Uit de twee laatste voorbeelden blijkt het belang van enige kennis van de regels in de sociale zekerheid. Mustafa en Sylvia zouden graag hierover kennis delen met medisch specialisten. Al is dat voor een betere samenwerking nog altijd niet voldoende.
Twee oplossingen
1.
In de zorgpaden voor behandelingen zou de mogelijkheid moeten zijn dat een bedrijfsarts of verzekeringsarts voor advies wordt geraadpleegd. Zij kunnen de belastbaarheid van de patiënt in kaart brengen en concrete adviezen geven waar de patiënt/werknemer tijdens de re-integratie mee verder kan.
2.
Een chronische aandoening kan invloed hebben op het functioneren op het werk. Het hebben van werk heeft weer invloed op de ervaren kwaliteit van leven. Arbeidsgeneeskundige expertise, zoals dat van een bedrijfsarts, zou toegevoegd kunnen worden aan het multidisciplinaire overleg in de zorginstelling. Bovendien kan de arbeidsgeneeskundige, werkzaam in de zorginstelling, helpen bij het beantwoorden van informatievragen van de verzekeringsarts.

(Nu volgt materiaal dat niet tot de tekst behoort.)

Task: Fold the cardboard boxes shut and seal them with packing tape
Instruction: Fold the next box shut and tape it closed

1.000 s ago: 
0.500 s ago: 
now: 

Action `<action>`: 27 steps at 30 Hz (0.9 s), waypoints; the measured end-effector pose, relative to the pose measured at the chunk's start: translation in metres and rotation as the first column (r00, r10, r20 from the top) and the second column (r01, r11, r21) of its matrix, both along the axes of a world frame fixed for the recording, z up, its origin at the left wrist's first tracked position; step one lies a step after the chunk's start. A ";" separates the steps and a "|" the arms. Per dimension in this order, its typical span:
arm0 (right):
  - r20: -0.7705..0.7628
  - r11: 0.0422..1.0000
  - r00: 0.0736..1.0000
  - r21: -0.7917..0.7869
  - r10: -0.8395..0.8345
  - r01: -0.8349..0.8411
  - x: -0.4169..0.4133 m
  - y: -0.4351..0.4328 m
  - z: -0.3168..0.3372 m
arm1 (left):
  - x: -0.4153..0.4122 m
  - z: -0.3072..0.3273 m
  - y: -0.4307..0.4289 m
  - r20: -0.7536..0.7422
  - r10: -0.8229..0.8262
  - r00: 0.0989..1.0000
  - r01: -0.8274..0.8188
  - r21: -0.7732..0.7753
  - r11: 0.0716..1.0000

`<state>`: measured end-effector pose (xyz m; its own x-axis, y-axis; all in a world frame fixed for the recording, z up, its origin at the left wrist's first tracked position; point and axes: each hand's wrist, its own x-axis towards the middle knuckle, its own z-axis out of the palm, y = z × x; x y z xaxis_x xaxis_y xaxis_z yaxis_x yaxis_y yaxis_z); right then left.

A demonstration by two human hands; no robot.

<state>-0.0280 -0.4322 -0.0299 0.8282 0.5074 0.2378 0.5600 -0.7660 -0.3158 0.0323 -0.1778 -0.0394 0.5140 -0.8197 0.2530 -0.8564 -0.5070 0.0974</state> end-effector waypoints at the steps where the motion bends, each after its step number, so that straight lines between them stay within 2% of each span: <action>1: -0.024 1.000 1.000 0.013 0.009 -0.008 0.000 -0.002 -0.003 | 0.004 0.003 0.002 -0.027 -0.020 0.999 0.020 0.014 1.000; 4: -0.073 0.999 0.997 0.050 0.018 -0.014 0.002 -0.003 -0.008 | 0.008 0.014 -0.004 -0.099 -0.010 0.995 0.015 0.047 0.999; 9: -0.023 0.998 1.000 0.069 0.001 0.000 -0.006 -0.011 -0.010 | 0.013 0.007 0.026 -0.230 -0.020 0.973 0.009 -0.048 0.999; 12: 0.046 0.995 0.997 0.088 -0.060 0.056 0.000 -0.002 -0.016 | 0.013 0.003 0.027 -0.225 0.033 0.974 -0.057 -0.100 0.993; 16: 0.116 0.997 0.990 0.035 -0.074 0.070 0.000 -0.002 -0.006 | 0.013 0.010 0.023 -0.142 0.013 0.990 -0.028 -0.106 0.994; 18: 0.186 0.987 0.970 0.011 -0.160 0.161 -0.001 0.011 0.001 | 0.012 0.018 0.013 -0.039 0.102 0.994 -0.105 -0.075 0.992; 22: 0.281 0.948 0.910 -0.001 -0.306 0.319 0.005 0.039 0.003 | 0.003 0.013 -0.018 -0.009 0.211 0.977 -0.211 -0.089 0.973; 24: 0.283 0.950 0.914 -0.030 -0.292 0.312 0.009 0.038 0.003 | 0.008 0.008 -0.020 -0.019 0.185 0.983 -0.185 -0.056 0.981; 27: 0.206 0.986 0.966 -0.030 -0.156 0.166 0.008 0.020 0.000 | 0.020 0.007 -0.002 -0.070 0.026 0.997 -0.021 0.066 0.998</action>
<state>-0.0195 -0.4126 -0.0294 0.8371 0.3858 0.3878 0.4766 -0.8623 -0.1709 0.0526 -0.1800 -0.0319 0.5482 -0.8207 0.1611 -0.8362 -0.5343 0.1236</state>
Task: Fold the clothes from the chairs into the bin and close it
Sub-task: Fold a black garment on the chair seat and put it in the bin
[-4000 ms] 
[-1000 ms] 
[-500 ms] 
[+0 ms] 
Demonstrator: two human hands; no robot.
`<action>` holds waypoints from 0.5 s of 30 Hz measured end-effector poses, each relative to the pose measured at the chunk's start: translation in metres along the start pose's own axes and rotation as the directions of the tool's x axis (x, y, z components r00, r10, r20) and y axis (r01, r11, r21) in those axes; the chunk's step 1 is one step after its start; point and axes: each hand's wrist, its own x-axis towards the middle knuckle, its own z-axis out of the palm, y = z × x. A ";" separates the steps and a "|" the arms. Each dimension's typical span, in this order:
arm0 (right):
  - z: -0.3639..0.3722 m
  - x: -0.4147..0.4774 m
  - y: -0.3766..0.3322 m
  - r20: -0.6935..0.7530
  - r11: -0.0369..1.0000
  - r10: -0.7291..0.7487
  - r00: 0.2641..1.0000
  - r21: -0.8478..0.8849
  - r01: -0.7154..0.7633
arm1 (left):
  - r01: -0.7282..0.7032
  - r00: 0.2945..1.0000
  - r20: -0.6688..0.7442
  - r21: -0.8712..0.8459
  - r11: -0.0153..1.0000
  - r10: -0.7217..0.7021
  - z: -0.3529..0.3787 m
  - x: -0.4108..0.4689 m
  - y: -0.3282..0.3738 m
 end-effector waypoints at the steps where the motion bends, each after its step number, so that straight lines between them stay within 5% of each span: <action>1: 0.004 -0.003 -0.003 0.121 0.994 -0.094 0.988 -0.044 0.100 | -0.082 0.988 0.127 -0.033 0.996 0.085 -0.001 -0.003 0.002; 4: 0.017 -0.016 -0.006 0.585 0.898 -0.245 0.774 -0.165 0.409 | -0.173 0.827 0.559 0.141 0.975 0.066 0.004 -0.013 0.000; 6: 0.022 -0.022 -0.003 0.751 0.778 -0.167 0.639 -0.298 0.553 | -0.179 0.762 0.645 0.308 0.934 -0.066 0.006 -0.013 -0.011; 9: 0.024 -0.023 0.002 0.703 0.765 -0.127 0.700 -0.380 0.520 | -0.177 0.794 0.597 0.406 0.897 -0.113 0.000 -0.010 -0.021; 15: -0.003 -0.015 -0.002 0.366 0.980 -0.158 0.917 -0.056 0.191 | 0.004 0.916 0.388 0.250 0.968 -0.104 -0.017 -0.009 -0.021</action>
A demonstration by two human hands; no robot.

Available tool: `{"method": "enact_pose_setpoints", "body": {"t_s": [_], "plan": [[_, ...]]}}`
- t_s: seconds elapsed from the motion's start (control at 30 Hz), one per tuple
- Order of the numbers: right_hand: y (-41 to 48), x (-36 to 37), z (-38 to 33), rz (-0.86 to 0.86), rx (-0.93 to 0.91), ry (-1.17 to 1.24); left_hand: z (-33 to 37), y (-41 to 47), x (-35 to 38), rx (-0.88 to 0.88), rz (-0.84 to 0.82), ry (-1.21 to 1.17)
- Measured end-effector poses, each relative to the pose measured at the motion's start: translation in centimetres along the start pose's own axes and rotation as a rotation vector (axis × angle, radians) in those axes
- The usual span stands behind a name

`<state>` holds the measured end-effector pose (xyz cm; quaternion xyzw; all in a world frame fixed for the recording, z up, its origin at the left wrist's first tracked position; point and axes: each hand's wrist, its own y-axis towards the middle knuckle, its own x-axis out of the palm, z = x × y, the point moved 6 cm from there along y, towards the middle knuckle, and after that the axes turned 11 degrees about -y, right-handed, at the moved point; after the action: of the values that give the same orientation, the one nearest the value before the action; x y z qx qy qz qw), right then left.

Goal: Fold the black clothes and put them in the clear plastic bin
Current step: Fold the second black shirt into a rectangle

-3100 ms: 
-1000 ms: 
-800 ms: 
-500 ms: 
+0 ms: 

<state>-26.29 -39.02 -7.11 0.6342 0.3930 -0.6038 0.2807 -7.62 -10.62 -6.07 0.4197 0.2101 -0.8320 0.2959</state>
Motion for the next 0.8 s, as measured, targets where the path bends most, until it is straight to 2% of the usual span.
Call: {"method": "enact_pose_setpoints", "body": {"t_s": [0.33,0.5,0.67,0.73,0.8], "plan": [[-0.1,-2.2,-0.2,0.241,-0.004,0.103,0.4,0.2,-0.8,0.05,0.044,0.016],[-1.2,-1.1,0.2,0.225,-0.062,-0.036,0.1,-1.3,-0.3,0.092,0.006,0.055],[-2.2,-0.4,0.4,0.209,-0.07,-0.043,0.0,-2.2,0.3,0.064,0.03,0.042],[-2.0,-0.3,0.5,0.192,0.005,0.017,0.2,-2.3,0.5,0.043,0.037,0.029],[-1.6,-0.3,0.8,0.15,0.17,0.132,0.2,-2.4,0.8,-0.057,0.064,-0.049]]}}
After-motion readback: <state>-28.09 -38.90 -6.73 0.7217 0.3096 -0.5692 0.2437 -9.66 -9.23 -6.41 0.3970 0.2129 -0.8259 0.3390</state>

Voor meer informatie wordt verwezen naar de Richtlijn Arbeidsparticipatie voor medisch specialistische richtlijnen.
Bruggen bouwen
Om in de beeldspreek te blijven van endocrinoloog Annenieke van der Ven: voor de samenwerking zijn bruggenbouwers nodig, waardoor de zorg en de kwaliteit van leven van de patiënt / werknemer verbeteren. Bovenstaande drie werkwijzen kunnen direct leiden tot verbeteringen. Voor de twee laatstgenoemde oplossingen moet bewijs van de effectiviteit geleverd worden op basis van wetenschappelijk onderzoek.